● WHAT YOU NEED TO DO
Give the lines below again exactly, starting with the line that holds "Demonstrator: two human" and going on through the line that holds "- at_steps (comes".

● DATA SECTION

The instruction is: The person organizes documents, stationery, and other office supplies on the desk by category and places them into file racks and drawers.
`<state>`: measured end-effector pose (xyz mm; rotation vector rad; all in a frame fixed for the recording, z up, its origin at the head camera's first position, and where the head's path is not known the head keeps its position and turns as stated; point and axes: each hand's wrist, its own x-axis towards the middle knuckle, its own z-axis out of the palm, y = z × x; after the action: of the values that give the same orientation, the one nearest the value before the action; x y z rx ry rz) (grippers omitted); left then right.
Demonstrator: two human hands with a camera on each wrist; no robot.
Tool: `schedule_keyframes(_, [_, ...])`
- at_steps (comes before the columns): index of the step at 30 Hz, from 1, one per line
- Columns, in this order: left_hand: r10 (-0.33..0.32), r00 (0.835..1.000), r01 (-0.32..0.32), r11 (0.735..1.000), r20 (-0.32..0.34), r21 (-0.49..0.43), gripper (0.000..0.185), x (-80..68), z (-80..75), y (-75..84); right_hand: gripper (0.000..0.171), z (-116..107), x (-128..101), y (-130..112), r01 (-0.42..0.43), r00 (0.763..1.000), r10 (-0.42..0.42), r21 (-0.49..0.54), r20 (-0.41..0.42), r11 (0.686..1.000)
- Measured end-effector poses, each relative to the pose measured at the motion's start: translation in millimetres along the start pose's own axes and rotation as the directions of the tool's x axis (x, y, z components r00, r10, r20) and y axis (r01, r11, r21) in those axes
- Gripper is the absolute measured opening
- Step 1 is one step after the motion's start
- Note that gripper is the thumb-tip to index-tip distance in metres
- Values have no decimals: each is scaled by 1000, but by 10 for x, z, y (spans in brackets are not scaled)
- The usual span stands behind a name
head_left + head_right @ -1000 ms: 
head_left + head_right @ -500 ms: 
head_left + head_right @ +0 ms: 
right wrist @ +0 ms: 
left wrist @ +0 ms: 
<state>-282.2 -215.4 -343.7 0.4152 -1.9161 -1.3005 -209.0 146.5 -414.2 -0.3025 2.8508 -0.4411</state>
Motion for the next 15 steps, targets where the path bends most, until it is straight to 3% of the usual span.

● WRITTEN RESPONSE
Demonstrator: two human hands with a camera on each wrist; no robot.
Tool: `schedule_keyframes(_, [_, ...])`
- at_steps (comes before the columns): index of the step at 30 Hz, from 1, one per line

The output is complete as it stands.